The function handles the performed request based on what user identifier was given.
If the requested user has been suspended from Twitter, an error will be returned and a messeage will be logged to stdout.
Source Code
def get_user_object(self, user: str | int) -> tweepy.models.User:
"""Request Twitter User Object via tweepy
Args:
user (str): Either User ID or screen name
Returns:
tweepy.User: Twitter User object from tweepy
"""
try:
# check if string for user1 is convertible to int in order to check for user ID or screen name
if (isinstance(user, int)) or (user.isdigit()):
# get profile for user by user ID
user_obj = self.api.get_user(user_id=user)
else:
# get profile for user by screen name
user_obj = self.api.get_user(screen_name=user)
except tweepy.errors.Forbidden as e:
# log to stdout
log.error("403 Forbidden: access refused or access is not allowed.")
# if user ID was provided
if user.isdigit() or isinstance(user, int):
url = f"https://api.twitter.com/2/users/{user}"
else:
# if screen name was provided
url = f"https://api.twitter.com/2/users/by/username/{user}"

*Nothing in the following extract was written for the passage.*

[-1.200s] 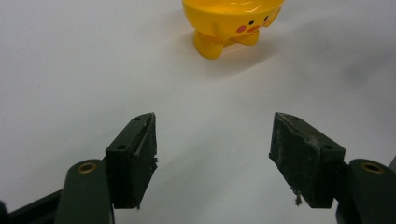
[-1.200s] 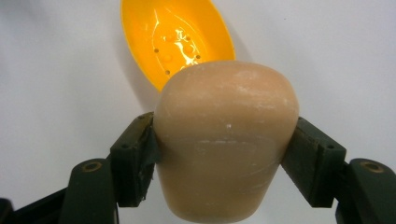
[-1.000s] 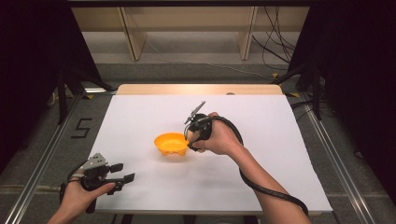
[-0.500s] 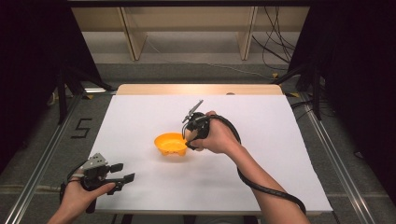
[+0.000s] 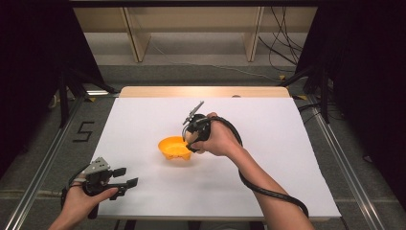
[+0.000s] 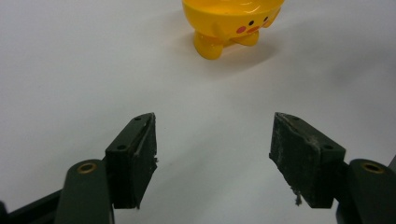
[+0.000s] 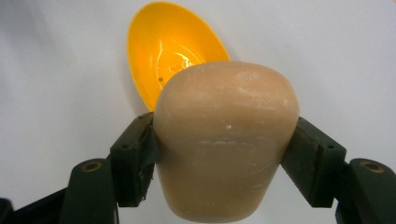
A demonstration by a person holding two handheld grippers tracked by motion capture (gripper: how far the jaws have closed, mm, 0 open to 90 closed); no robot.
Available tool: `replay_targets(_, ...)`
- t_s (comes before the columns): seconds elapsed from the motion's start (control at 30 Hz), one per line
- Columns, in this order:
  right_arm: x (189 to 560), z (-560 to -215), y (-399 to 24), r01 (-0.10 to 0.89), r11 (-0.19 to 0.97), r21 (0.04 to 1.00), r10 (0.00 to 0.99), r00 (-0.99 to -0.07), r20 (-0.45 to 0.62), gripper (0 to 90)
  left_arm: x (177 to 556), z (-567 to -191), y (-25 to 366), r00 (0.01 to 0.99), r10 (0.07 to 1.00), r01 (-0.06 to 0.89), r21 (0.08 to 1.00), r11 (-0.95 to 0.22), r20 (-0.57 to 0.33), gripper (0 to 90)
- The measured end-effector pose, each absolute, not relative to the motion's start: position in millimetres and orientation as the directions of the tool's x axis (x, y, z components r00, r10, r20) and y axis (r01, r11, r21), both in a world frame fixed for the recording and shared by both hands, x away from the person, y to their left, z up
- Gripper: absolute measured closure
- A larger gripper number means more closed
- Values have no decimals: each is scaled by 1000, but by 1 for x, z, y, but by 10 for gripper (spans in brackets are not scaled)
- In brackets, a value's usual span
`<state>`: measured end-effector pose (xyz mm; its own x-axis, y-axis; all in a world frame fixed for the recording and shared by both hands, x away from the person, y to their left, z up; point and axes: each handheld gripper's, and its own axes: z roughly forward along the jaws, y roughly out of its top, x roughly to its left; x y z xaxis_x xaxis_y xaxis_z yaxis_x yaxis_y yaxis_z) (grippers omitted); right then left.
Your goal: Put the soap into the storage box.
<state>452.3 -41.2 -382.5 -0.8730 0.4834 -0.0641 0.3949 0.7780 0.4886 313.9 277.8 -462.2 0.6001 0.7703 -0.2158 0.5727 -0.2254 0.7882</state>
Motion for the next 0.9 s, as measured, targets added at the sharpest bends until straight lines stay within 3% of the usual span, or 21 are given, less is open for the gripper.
replay_targets(0.9, 460, -383, -23, 380, 776, 503, 465, -884, -49, 335, 314, -462, 277, 599, 772, 566, 795, -218, -215, 313)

response = self._manual_request(url)
# if an error occured that says the user has been suspended
if any("User has been suspended" in error["detail"] for error in response["errors"]):
log.error("User has been suspended from Twitter. Requested user: {}".format(user))
raise e
else:
raise e
return user_obj
get_user_follower_ids
Request Twitter follower IDs from user.
Function:
TwitterDataFetcher.get_user_follower_ids(user: str | int)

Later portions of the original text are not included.